The role of cytochrome P-4502E1 in the progression of alcoholic and non-alcoholic fatty liver

Aims: Although the pathogenesis of alcoholic liver disease (ALD) is still unclear, there is increasing evidence of the involvement of cytochrome P-4502E1 (CYP2E1) in its progression, since the inhibition of CYP2E1 in animal experiments prevents ALD. The purpose of this study was to further investigate the role of CYP2E1 in hepatic steatosis, fibrosis and carcinogenesis in human livers and various animal models. Methods: The degree of fat, fibrosis and CYP2E1 induction was determined in liver biopsies from 60 patients with various stages of ALD and 40 patients with non alcoholic fatty liver disease (NAFLD).
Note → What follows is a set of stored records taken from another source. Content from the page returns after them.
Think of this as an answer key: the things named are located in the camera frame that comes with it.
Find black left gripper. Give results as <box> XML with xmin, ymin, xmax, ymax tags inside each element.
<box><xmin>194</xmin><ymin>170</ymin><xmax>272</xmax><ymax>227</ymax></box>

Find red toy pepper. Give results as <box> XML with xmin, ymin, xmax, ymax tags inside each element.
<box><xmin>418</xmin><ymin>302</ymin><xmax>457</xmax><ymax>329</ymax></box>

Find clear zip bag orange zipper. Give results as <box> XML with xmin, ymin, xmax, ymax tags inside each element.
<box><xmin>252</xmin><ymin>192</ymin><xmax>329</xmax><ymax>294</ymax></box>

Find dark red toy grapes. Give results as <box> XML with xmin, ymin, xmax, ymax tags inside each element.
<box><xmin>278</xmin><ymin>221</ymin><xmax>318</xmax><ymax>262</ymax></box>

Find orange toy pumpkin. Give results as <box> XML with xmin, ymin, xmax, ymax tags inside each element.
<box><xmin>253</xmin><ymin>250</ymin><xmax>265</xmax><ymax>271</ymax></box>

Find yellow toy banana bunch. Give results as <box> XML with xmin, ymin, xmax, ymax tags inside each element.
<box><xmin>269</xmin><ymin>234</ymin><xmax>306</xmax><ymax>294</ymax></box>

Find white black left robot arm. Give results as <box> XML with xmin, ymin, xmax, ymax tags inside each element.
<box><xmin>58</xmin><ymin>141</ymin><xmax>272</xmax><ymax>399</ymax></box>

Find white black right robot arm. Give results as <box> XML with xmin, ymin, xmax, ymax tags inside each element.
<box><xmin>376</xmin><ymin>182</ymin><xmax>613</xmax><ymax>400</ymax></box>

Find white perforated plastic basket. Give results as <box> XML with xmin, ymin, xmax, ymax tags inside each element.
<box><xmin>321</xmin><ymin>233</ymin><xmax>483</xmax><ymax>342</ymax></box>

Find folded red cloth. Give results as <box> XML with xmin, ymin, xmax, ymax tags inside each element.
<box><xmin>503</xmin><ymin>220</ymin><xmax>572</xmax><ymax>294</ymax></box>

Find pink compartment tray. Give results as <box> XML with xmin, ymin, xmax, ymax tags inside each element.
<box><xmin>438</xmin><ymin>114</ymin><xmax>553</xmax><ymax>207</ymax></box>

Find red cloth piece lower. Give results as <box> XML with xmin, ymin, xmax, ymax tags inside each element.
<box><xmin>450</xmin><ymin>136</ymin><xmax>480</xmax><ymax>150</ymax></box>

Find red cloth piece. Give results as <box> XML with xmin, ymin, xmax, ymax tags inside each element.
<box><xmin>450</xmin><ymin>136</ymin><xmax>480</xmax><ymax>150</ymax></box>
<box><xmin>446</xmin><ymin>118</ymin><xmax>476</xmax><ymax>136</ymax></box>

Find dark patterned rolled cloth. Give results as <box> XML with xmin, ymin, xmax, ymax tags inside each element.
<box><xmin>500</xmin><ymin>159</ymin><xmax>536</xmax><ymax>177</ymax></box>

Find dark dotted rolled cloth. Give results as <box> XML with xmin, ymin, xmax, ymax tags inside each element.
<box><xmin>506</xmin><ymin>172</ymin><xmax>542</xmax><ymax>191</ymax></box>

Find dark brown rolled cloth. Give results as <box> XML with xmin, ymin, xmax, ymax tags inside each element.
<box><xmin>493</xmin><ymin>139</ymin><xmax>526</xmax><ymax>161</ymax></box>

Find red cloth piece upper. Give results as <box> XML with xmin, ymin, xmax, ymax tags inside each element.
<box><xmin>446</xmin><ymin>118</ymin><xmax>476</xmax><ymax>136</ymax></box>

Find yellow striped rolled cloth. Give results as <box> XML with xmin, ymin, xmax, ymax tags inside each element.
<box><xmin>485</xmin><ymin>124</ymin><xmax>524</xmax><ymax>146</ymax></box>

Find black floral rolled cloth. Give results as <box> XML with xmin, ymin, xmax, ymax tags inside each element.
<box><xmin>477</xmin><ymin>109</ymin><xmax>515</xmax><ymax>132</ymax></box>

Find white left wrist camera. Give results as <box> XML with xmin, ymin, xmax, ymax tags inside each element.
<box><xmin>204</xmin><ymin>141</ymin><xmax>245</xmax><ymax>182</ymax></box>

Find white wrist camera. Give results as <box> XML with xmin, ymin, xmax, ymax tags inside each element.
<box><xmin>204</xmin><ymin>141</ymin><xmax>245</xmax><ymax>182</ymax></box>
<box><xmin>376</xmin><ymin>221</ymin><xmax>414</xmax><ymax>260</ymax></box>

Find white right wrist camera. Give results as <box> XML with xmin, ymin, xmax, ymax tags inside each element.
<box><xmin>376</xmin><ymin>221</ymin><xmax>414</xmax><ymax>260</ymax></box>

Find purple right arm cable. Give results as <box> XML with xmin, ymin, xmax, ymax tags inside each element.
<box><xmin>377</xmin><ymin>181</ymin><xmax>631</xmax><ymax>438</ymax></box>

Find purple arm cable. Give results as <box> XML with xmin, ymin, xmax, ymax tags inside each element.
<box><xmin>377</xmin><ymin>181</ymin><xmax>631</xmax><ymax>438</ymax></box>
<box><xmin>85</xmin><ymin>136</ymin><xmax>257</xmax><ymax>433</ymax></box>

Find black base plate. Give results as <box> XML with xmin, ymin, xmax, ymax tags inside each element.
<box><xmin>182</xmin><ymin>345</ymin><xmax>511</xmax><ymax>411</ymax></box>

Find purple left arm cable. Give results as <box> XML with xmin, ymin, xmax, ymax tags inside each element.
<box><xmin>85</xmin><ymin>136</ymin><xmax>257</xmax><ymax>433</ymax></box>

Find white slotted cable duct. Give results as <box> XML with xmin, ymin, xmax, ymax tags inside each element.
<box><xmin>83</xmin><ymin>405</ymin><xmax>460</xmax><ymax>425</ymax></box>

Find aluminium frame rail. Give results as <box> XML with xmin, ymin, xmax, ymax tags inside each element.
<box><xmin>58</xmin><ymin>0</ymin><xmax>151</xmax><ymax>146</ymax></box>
In addition, carcinogenic DNA lesions such as exocyclic DNA adducts and 8-OH desoxyguanidine (8-OHdG) were measured in the livers of animals with hepatic steatosis induced by the administration of a high fat and a methionine/choline deficient diet with and without chronic ethanol co-administration. Results: CYP2E1 induction (p<0.01), steatosis (p<0.01) and fibrosis (p<0.01) were more pronounced in the livers of patients with ALD as compared to NAFLD. A significant correlation was found between CYP2E1 and hepatic steatosis as well as fibrosis (p<0.01). In animals, diet induced fatty livers reveal a significant induction of CYP2E1 (p<0.01) which was further enhanced by concomitant ethanol administration. This induction was associated with the generation of highly carcinogenic etheno DNA adducts (p<0.01), but not with 8-OHdG. Discussion and conclusion: The data emphasize the causal role of CYP2E1 in the progression of ALD. They further demonstrate that CYP2E1 is induced in fatty livers regardless of its cause resulting in the generation of carcinogenic DNA lesions. Thus, fatty liver may be a condition predisposing to cancer and additional alcohol intake may increase cancer risk.